They crawled to the surface when a coronavirus pandemic swept through New York City, running out of underground nests into the open air, feasting on shorts of scraps in the streets, parks and garbage dumps. As lunches lingered in the open-air dining room, so did urban rats.
Now urban data show that observations occur more often than in ten years.
In April, people called about 7,400 rats on the city’s 311 service request line. That’s more than about 6,150 over the same period last year, and more than 60% more than about the first four months of 2019, the last year before the pandemic.
In each of the first four months of 2022, the number of observations was the highest, recorded since at least 2010, with online records available for the first year. For comparison, for the whole of 2010 there were about 10,500 observations, for the whole of last year – 25,000 (most often in the warmer months).
Whether the rat population has increased can be debated, but the pandemic could have made the situation more noticeable.
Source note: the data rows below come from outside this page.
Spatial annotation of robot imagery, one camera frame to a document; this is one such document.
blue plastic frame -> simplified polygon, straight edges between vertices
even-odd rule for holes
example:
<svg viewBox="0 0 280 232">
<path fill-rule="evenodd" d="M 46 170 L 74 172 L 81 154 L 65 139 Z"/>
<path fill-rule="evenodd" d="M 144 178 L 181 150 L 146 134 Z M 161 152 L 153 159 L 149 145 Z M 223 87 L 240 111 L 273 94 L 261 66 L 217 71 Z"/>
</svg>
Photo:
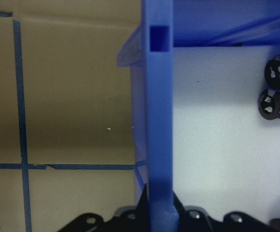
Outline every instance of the blue plastic frame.
<svg viewBox="0 0 280 232">
<path fill-rule="evenodd" d="M 152 232 L 175 232 L 172 183 L 173 47 L 280 44 L 280 2 L 142 0 L 140 26 L 117 55 L 131 68 L 138 184 L 148 186 Z"/>
</svg>

square hole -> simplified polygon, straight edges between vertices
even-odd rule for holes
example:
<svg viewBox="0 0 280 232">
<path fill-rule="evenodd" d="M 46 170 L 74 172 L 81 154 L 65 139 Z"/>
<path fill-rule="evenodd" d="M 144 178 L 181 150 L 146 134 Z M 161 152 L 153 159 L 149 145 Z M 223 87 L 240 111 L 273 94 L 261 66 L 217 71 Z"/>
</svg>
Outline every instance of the square hole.
<svg viewBox="0 0 280 232">
<path fill-rule="evenodd" d="M 150 51 L 168 52 L 170 50 L 170 35 L 168 26 L 150 27 Z"/>
</svg>

screw hole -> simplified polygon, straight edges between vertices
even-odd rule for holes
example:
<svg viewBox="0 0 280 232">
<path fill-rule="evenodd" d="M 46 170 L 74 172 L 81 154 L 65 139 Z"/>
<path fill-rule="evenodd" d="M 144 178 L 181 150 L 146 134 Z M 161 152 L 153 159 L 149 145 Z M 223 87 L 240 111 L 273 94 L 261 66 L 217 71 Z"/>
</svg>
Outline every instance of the screw hole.
<svg viewBox="0 0 280 232">
<path fill-rule="evenodd" d="M 127 218 L 130 220 L 135 220 L 135 214 L 128 214 Z"/>
<path fill-rule="evenodd" d="M 199 219 L 200 218 L 200 214 L 197 211 L 189 211 L 189 216 L 192 217 L 193 219 Z"/>
<path fill-rule="evenodd" d="M 242 223 L 243 222 L 243 219 L 238 214 L 231 214 L 230 217 L 231 217 L 232 221 L 234 221 L 234 222 L 237 222 L 237 223 Z"/>
<path fill-rule="evenodd" d="M 96 223 L 96 219 L 94 218 L 94 217 L 87 217 L 87 220 L 86 220 L 86 222 L 87 222 L 87 224 L 95 224 Z"/>
</svg>

blue vertical beam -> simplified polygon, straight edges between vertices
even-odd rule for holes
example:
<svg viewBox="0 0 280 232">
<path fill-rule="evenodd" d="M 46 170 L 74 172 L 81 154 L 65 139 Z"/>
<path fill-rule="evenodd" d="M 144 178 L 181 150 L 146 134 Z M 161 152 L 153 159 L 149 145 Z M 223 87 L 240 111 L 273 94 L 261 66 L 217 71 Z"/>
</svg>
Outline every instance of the blue vertical beam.
<svg viewBox="0 0 280 232">
<path fill-rule="evenodd" d="M 173 205 L 173 1 L 142 0 L 141 25 L 117 55 L 131 66 L 135 174 L 147 184 L 151 232 L 177 232 Z"/>
<path fill-rule="evenodd" d="M 173 206 L 173 1 L 142 1 L 146 95 L 146 160 L 151 232 L 176 232 Z"/>
<path fill-rule="evenodd" d="M 29 170 L 28 170 L 28 156 L 27 156 L 24 79 L 23 79 L 20 22 L 14 20 L 13 27 L 14 27 L 15 72 L 16 72 L 16 86 L 17 86 L 19 141 L 20 141 L 20 152 L 22 158 L 21 164 L 22 164 L 22 181 L 23 181 L 23 193 L 24 193 L 25 223 L 26 223 L 26 232 L 31 232 L 32 229 L 31 229 L 31 211 L 30 211 L 30 196 L 29 196 Z"/>
</svg>

white foam board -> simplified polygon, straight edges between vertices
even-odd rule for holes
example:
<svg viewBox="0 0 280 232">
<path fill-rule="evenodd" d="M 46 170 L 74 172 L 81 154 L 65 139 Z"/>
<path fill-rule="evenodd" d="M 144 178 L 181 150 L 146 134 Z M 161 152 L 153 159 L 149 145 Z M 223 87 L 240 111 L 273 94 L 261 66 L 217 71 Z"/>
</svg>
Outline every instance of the white foam board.
<svg viewBox="0 0 280 232">
<path fill-rule="evenodd" d="M 264 68 L 280 47 L 174 49 L 174 191 L 215 219 L 280 217 L 280 119 L 261 117 Z"/>
</svg>

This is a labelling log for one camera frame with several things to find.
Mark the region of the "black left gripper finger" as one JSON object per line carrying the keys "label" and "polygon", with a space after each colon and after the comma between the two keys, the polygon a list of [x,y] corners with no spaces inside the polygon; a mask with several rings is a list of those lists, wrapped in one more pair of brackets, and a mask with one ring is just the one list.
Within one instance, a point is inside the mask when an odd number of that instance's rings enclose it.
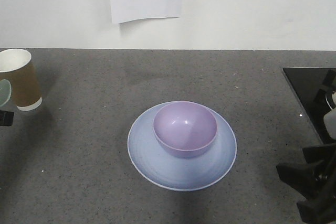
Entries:
{"label": "black left gripper finger", "polygon": [[12,126],[14,112],[0,110],[0,126]]}

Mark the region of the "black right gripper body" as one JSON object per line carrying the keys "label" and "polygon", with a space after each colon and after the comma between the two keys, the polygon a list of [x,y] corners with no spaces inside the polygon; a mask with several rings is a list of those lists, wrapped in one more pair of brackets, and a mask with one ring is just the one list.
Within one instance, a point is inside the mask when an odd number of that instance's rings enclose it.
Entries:
{"label": "black right gripper body", "polygon": [[305,223],[335,221],[335,144],[302,149],[305,164],[279,163],[280,180],[302,194],[297,202],[301,220]]}

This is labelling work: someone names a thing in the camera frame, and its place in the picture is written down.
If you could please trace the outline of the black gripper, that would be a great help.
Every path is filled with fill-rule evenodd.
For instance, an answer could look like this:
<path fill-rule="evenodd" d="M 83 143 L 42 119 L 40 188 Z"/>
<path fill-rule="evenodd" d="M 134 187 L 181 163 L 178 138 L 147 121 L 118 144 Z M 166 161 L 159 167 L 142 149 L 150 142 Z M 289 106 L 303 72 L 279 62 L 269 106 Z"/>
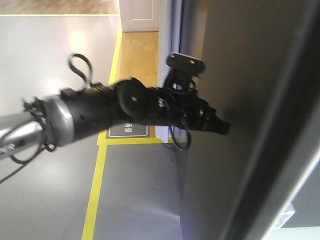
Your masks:
<path fill-rule="evenodd" d="M 216 110 L 198 96 L 195 88 L 176 89 L 162 87 L 159 98 L 163 108 L 159 111 L 159 125 L 183 130 L 213 132 L 227 135 L 231 124 L 216 115 Z"/>

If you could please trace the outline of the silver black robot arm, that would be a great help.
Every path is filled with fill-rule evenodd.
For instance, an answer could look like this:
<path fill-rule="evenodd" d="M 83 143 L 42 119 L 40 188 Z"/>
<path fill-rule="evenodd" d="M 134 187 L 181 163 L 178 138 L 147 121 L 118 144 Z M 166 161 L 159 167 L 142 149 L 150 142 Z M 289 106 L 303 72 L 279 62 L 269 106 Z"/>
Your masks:
<path fill-rule="evenodd" d="M 0 119 L 0 156 L 36 145 L 53 151 L 123 123 L 175 126 L 226 135 L 230 124 L 199 98 L 194 88 L 146 87 L 138 79 L 83 90 L 63 89 L 44 100 L 23 104 L 24 111 Z"/>

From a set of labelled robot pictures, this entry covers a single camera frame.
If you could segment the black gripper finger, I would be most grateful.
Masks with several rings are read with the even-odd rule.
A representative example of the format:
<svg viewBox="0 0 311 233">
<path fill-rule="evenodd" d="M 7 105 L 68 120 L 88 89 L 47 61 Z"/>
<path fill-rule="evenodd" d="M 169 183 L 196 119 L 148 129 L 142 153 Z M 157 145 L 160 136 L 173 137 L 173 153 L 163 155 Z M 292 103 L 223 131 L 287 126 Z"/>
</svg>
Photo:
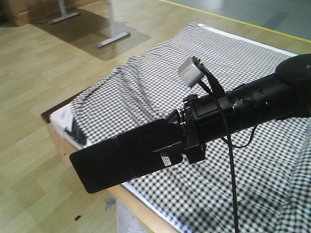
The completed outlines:
<svg viewBox="0 0 311 233">
<path fill-rule="evenodd" d="M 134 155 L 162 152 L 182 154 L 185 139 L 180 121 L 179 112 L 173 110 L 166 118 L 118 135 L 118 144 L 125 152 Z"/>
</svg>

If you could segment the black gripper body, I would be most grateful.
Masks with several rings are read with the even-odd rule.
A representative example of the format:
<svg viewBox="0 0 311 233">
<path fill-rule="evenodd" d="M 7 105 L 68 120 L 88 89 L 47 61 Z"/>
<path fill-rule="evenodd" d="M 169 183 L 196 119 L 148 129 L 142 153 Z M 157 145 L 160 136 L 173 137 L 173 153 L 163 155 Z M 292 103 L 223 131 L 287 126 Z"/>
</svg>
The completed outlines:
<svg viewBox="0 0 311 233">
<path fill-rule="evenodd" d="M 191 94 L 183 99 L 182 119 L 186 155 L 190 164 L 206 158 L 206 143 L 227 135 L 224 119 L 212 95 L 199 98 Z"/>
</svg>

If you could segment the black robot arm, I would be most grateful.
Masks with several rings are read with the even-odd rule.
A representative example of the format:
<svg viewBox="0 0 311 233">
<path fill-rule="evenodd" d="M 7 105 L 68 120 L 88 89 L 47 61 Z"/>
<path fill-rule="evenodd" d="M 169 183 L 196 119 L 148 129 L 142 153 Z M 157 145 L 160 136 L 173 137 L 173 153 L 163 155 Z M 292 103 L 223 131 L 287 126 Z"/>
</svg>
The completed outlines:
<svg viewBox="0 0 311 233">
<path fill-rule="evenodd" d="M 204 160 L 206 143 L 272 119 L 311 115 L 311 56 L 281 62 L 273 74 L 224 91 L 197 57 L 188 58 L 178 73 L 188 86 L 200 85 L 207 94 L 190 95 L 183 109 L 116 137 L 122 156 L 135 163 L 158 166 Z"/>
</svg>

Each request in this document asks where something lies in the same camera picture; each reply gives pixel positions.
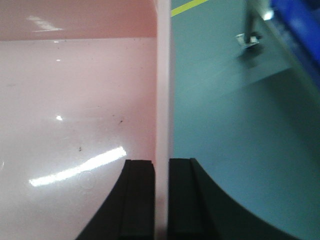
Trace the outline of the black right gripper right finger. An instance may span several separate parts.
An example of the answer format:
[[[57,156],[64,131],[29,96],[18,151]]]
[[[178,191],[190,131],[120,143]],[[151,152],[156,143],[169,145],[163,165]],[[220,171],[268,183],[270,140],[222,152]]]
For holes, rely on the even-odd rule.
[[[293,240],[219,187],[195,158],[171,158],[168,167],[168,239]]]

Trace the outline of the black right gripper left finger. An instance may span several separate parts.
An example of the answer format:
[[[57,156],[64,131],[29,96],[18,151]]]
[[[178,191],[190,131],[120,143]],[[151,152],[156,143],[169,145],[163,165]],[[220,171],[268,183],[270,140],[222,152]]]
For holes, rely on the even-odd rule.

If more people spend time outdoors, when the temperature gets warmer, will the observation of rats increase even more?
“It depends on how much food is available to them and where,” said Matt Fry, a New York-based pest control specialist at Cornell University.
Although the return to the regime before the pandemic “is exciting after two years of lifestyle changes imposed by COVID,” Fry said in an email, “it also means a routine attitude to problems with rats that are directly related to human behavior.”
Pest for generations
Rats have been a problem in New York since its inception. Each new generation of leaders has tried to find the best way to deal with the rodent population and is struggling to show results.
When Mayor Eric Adams was president of the Brooklyn district, he annoyed animal rights activists – and upset some journalists’ stomachs – by demonstrating a trap using a bucket filled with vinegar, a toxic soup to drown rats tempted by the smell of food.
Former Mayor Bill de Blasio has spent tens of millions of dollars on efforts to reduce rats in target areas through more frequent garbage collection, more aggressive housing inspections and replacing dirty basements in some apartment buildings with concrete ones.
The city also launched a program to use dry ice to strangle rats in their burrows, once demonstrating equipment to reporters at an event where workers chased – but never caught – one of the fleeing creatures.
During a recent press conference in Times Square, Adams announced the city’s latest efforts: a locked-in trash can designed to cut large piles of garbage bags that turn into a rodent buffet.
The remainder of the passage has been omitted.